Mental retardation is a disability or impairment in intellectual and social skills. It's a condition of incomplete or immature intellectual development that adversely affects the capacity to cope successfully with the challenges of daily existence. Its most general effect is to increase the degree of dependence in meeting those challenges.

According to the most recent AAMR definition of the disability, the 10th edition of Mental Retardation (Luckasson et al., 2002). This review examines each of its three elements — intelligence, adaptive behavior, and age of onset — as these are described and amplified in the AAMR model. Here is the 2002 definition:

“Mental retardation is a disability characterized by significant limitations both in intellectual functioning and in adaptive behavior as expressed in conceptual, social, and practical adaptive skills. This disability originates before age 18.”

Reference has been made to the effect of mental retardation on “adaptive behavior.” Its most general consequence, at any age, is to limit the mastery of the developmental skills appropriate to that age and thereby to increase the degree of dependency on others for their performance. In childhood and adolescence this means a greater dependence on parents and caregivers than is typical for that age. For some, though, since mental retardation varies so widely in its severity, the prolongation of dependency may be largely limited to the pre-adult years.
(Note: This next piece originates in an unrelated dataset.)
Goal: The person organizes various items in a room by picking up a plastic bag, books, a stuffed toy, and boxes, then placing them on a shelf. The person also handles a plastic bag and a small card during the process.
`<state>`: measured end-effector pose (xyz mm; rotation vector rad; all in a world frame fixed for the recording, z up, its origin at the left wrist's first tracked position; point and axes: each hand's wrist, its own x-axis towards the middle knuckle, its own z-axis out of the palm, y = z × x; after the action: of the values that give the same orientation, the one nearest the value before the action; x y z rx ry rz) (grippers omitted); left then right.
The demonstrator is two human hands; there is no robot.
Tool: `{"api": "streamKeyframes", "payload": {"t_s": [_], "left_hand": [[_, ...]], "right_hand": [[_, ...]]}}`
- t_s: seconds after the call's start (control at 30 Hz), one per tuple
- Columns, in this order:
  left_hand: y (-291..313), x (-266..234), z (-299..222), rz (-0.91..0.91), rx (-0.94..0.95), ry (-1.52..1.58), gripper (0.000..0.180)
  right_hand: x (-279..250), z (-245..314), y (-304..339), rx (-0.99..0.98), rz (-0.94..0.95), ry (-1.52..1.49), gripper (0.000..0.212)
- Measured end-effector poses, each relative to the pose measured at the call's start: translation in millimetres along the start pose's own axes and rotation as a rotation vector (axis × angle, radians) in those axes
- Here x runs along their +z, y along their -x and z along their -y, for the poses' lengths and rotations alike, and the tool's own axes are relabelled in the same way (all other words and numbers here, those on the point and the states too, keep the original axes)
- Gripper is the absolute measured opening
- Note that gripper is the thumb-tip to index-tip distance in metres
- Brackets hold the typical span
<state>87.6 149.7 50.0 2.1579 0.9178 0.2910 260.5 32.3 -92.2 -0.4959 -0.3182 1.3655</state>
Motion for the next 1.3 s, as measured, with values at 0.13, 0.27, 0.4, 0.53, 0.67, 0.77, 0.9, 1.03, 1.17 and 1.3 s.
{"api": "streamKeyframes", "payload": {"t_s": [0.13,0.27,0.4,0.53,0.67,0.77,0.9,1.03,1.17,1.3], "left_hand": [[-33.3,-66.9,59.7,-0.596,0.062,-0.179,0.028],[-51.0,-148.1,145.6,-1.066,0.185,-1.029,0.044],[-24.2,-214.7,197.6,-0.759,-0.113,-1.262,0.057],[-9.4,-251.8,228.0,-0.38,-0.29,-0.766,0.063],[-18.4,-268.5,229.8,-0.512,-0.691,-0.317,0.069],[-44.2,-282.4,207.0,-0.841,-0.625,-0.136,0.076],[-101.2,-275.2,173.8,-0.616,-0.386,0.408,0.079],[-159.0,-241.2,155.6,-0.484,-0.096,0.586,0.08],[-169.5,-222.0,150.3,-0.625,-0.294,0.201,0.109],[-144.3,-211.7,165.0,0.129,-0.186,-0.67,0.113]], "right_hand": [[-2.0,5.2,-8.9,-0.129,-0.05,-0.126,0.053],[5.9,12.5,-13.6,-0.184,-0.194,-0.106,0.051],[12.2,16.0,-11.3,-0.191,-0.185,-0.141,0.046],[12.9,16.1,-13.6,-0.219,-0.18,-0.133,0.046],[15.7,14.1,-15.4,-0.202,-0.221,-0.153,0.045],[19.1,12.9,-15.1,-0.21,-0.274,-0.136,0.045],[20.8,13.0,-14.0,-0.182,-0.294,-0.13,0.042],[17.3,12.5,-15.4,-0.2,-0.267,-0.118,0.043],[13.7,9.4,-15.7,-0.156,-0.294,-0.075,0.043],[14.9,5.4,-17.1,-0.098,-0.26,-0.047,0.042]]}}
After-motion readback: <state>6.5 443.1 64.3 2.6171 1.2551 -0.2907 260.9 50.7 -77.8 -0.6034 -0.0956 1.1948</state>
The individual with mental retardation will be delayed in the acquisition of age-related developmental skills in all adaptive domains, and his or her behavior, in comparison to that of the normally developing person, will appear “childlike” — that is, more appropriate to a younger age.

To behave in a fashion befitting an age younger than one’s own is, by definition, to behave “immaturely,” and in this sense, mental retardation is regarded as a disorder of chronic intellectual and emotional immaturity. This immaturity is most often apparent in the social and emotional realms, especially in persons with more severe degrees of intellectual impairment. In persons less severely affected, where the level of intellectual impairment is not more than “mild,” the immaturity is more evident in the cognitive realm.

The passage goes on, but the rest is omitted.